+++ Source material
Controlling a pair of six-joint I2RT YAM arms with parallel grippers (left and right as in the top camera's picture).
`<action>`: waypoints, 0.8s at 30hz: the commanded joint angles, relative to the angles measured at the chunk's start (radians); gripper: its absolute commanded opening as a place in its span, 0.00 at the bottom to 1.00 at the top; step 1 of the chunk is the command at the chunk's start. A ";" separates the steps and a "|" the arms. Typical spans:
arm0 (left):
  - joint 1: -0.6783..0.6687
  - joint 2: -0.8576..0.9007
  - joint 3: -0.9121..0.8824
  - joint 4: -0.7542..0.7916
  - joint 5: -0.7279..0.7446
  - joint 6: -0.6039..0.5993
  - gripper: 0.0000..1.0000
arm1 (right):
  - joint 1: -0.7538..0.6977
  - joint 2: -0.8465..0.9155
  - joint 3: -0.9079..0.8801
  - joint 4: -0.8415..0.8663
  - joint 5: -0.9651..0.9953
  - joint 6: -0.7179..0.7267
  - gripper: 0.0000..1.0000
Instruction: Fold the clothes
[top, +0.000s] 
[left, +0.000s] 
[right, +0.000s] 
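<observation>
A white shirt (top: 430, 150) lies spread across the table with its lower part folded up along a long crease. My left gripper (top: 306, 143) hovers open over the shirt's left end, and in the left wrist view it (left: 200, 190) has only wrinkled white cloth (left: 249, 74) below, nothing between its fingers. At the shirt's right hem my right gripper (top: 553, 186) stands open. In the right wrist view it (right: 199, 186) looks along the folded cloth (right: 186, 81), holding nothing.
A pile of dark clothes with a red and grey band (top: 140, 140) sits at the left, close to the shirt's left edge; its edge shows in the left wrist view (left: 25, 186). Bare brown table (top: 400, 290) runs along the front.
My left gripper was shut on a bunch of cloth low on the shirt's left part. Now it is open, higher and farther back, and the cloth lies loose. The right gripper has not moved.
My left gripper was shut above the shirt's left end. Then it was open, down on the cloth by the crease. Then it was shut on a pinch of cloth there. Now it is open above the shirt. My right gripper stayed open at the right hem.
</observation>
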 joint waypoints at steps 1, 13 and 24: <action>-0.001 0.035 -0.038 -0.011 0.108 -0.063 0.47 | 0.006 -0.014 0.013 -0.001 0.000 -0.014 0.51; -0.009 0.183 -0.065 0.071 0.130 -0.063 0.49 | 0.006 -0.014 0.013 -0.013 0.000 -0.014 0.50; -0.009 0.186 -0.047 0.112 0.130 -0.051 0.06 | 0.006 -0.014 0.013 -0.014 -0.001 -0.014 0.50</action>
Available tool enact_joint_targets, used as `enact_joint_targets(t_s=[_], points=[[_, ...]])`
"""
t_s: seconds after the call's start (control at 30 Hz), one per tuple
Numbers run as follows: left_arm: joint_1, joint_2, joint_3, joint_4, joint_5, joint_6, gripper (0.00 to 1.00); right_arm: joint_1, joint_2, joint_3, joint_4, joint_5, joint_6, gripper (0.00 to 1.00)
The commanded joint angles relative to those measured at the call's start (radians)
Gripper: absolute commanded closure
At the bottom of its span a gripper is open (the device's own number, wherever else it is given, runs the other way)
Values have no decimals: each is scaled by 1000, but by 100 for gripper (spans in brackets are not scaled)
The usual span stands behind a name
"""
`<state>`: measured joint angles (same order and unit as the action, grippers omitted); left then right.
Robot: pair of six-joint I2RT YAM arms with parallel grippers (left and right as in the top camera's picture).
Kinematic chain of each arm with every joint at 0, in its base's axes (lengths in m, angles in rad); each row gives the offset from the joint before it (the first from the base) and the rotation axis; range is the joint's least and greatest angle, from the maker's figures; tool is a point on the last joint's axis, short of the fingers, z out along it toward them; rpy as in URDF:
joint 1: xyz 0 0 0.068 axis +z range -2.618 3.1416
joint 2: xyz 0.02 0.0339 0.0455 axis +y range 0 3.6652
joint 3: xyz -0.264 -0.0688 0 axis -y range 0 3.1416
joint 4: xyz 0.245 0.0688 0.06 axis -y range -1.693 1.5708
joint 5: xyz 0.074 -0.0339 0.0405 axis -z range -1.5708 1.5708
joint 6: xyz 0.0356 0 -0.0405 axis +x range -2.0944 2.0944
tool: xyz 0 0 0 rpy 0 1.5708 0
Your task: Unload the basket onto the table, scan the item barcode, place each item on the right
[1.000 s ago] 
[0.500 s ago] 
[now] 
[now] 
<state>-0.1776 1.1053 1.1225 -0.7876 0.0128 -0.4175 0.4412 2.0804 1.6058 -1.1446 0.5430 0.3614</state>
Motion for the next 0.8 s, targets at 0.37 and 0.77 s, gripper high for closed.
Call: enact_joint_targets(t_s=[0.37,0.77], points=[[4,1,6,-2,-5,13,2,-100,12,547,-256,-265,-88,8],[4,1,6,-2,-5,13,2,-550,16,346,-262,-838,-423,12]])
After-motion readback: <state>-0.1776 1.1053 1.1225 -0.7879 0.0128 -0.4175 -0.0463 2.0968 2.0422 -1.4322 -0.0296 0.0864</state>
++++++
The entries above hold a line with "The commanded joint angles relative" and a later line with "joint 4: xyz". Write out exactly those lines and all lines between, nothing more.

The commanded joint angles relative to those measured at the call's start (radians)
Gripper: absolute commanded closure
At the bottom of its span a gripper is open (the device's own number, wherever else it is given, runs the other way)
Values have no decimals: each is scaled by 1000, but by 100 for gripper (spans in brackets are not scaled)
The usual span stands behind a name
"""
`<state>`: measured joint angles (same order and unit as the action, grippers omitted); left then right.
Robot: pair of six-joint I2RT YAM arms with parallel grippers (left and right as in the top camera's picture).
Kinematic chain of each arm with every joint at 0, in its base's axes (lengths in m, angles in rad); each row gives the offset from the joint before it (the first from the base) and the rotation axis; range is the joint's least and greatest angle, from the maker's figures; tool is a point on the last joint's axis, short of the fingers, z out along it toward them; rpy as in URDF:
joint 1: xyz 0 0 0.068 axis +z range -2.618 3.1416
joint 2: xyz 0.02 0.0339 0.0455 axis +y range 0 3.6652
joint 3: xyz -0.264 -0.0688 0 axis -y range 0 3.1416
joint 4: xyz 0.245 0.0688 0.06 axis -y range -1.693 1.5708

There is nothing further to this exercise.